ちみっとの液状の排便と軽い出血とロキソニンも効かぬ激しい痛みをゲットして術後初の排便は終わった。

が、これは毎日続くので術後の麻酔切れより正直精神が辛い。
毎度毎度痛い。
が、座浴というお湯を溜めて患部をつける療法があるのでいくらかダメージが減算される。
偽りの加護+である。
痔もフォトンバースト的なとこあるし……ネ。(メギド72ネタなのでメギド72をよろしくな!)

あと宿便日記をつけさせられる。
それによって処方される薬が変わっていく。
私の場合は手術で血が減り貧血を起こしていたので鉄剤が処方された。

そして患部からの出血用に下着につけるパッドが配られる。女性からすれば簡易的な生理シートのようなものである。これを汚れれば変えていく。

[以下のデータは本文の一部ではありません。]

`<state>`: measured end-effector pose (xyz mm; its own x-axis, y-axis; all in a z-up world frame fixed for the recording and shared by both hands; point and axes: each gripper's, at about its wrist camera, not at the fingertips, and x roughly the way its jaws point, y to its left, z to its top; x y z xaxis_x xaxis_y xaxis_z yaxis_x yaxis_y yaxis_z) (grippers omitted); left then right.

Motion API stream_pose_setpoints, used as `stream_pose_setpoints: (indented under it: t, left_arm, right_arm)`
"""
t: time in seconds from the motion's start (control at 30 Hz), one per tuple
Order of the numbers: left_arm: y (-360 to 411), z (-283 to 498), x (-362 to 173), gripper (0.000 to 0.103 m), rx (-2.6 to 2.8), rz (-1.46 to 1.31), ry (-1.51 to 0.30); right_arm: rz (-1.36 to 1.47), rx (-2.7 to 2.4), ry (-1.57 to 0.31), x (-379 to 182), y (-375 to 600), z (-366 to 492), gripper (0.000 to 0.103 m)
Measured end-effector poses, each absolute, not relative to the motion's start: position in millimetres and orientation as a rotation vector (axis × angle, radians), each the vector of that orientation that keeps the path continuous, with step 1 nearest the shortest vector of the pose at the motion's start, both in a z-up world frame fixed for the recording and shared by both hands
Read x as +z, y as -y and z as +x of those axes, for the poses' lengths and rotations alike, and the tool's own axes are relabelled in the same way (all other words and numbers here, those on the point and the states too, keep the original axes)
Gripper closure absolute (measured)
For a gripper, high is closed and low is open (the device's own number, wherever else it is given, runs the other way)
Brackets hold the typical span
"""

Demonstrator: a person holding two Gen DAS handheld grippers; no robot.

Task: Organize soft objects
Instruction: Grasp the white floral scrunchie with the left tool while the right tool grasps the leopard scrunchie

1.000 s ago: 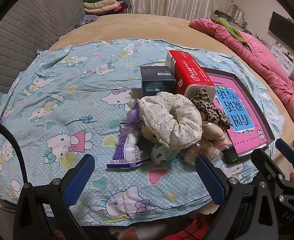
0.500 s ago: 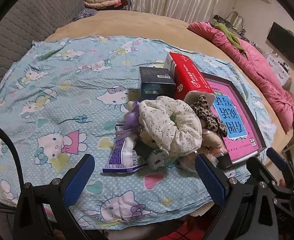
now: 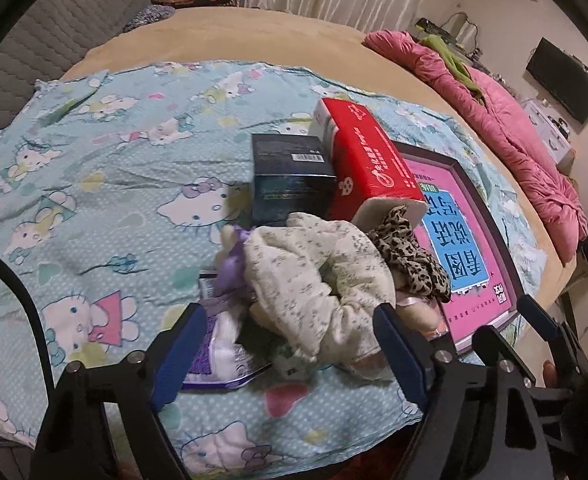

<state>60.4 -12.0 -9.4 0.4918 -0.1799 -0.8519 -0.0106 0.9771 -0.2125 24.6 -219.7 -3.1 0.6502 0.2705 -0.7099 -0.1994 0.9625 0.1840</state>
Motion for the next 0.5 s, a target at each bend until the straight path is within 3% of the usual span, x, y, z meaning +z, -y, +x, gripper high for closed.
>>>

そして大体は食事→薬→排便→ロキソニン→座浴→食事……と1日は終わっていく。
回を重ねる毎に排便痛は最初ほどではなくなっていった。
今では座浴でどうにか収まる程度まで回復。

そして明日、私は痔獄から退院となる。
生還したのだ。
ああ、勇者よ、よくやった。お前は英雄だ。
5日後にまた診察来るけど。

当分はお酒が飲めないこと、自転車・オートバイも禁止、デスクワークも重いものを持つのもなるべく禁止という制約がついた。
なんと温泉も禁止。
8日に箱根に行こうとしていた私は静かに落胆した。

まとめ

・痔獄に挑むには最低2週間~1ヶ月の休みが必要(医師は3週間は安静にしてほしいそう)

・いきみ5秒、3分以上はどんなに便意があってもトイレから出る(重要)


・痔獄は噂に違わぬ痔獄であった。


以上です。
痔獄からの生還レポを読んでいただき有難うございます。